Real-life writers Stephen J. Cannell, James Patterson, Dennis Lehane, and Michael Connelly appear as themselves during periodic games of poker at Castle's apartment. Typically, they discuss Castle and Beckett's current case and tease Castle about his involvement with Beckett. Following Cannell's death on September 30, 2010, an empty chair was kept at the poker table for a year in his honor.

Broadcast history

Castle premiered as a midseason replacement on ABC on March 9, 2009. ABC renewed Castle for a second season with an initial order of 13 episodes (later extended to 24 episodes). The second season premiered on Monday, September 21, 2009. In March 2010, ABC renewed Castle for a third, 22-episode season, which began on September 20, 2010. On November 11, 2010, ABC extended the episode order to 24. On January 10, 2011, ABC announced Castle had been renewed for a fourth season for 22 episodes. Season four premiered on September 19, 2011. On December 8, 2011, ABC ordered an additional episode bringing season 4 up to 23 episodes.

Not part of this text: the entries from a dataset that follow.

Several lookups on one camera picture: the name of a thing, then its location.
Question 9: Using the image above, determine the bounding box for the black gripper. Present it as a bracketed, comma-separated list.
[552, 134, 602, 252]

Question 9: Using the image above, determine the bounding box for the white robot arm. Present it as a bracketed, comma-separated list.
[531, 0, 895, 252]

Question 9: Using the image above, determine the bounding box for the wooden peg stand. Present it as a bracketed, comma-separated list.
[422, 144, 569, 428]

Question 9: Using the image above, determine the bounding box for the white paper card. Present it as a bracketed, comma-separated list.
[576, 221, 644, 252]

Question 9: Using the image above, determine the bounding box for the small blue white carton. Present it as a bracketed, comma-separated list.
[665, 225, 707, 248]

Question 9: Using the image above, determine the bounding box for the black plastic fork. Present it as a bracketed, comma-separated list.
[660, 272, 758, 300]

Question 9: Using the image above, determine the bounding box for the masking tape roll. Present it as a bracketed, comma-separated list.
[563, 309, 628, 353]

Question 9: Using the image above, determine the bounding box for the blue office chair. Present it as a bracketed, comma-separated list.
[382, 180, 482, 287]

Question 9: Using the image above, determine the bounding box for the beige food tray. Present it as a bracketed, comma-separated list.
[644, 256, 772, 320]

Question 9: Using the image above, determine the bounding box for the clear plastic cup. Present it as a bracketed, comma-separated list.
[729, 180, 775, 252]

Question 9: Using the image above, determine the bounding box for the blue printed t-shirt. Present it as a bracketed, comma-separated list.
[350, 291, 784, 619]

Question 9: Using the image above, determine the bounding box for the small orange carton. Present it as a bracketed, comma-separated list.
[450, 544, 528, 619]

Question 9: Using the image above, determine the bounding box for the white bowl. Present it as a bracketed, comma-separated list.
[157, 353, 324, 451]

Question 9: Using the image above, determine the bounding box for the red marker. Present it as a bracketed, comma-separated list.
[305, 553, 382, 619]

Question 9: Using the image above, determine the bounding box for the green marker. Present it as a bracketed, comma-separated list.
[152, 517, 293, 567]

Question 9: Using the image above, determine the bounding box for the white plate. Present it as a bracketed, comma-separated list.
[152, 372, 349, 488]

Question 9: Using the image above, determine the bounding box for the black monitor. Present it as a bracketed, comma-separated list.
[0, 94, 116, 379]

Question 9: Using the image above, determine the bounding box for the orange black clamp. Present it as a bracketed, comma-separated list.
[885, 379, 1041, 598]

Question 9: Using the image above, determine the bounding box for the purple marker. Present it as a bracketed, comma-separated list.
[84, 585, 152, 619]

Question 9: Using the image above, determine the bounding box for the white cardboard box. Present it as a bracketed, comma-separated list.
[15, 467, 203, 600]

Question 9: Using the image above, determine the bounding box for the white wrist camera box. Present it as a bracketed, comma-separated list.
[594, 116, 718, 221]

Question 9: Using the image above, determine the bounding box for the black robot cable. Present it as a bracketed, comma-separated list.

On May 10, 2012, Castle was renewed for a fifth season by ABC, which started on Monday September 24, 2012. Two additional episodes were ordered on October 19, 2012, and February 5, 2013, respectively, which brought season 5 up to a total of 24 episodes. On May 10, 2013, ABC announced via Twitter that Castle had been renewed for a sixth season. On May 8, 2014, ABC renewed the series for a seventh season, which premiered on September 29, 2014.  On May 7, 2015, the series was renewed for its eighth season, which premiered on September 21, 2015. On April 18, 2016, ABC and ABC Productions announced that Stana Katic and Tamala Jones would not return for Castles ninth season, should it be renewed. Despite several other cast members having signed on for a ninth season, on May 12, 2016, it was announced that the show would be cancelled instead; the final episode aired on May 16, 2016.

Reception

U.S. Nielsen ratings

Awards and nominations

Other media

DVD releases

Streaming
On October 6, 2021, every episode became available on Hulu.

Syndication
In June 2011, TNT acquired exclusive cable rights from Disney-ABC Domestic Television to air the first two seasons of Castle beginning in the summer of 2012. In advance of the series' fourth season, TNT broadcast an eight-hour marathon of episodes on September 15, 2011, including five from season 3.  Castle began airing on TNT every Wednesday beginning September 26, 2012.  Castle also began airing in broadcast syndication on weekends beginning September 29, 2012, but then in the fall of 2022, Castle is currently airing reruns on MyNetworkTV. 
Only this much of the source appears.